(Records drawn from a dataset)

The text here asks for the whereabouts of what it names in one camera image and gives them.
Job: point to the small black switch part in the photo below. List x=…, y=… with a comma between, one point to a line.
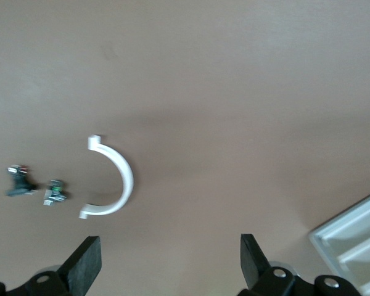
x=18, y=182

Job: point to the white drawer cabinet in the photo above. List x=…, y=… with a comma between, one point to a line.
x=320, y=237

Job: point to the white semicircular plastic bracket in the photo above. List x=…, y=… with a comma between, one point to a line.
x=126, y=179

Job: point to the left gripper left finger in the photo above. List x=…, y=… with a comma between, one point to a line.
x=83, y=271

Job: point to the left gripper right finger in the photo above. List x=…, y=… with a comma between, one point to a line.
x=253, y=265

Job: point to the small silver switch part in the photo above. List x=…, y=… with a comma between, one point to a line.
x=55, y=194

### What you will do:
Output each of the lines above exactly, apart from the images.

### Task response:
The text here asks for the whereabouts of what it names in one camera image and gives them.
Job: point to the small black switch part in the photo below. List x=…, y=… with a comma between, one point to a line.
x=18, y=182

Job: point to the white drawer cabinet in the photo above. List x=…, y=… with a comma between, one point to a line.
x=320, y=237

Job: point to the white semicircular plastic bracket in the photo above. List x=…, y=… with a comma between, one point to a line.
x=126, y=179

Job: point to the left gripper left finger in the photo above. List x=…, y=… with a comma between, one point to a line.
x=83, y=271

Job: point to the left gripper right finger in the photo above. List x=…, y=… with a comma between, one point to a line.
x=253, y=265

Job: point to the small silver switch part in the photo above. List x=…, y=… with a comma between, one point to a line.
x=55, y=194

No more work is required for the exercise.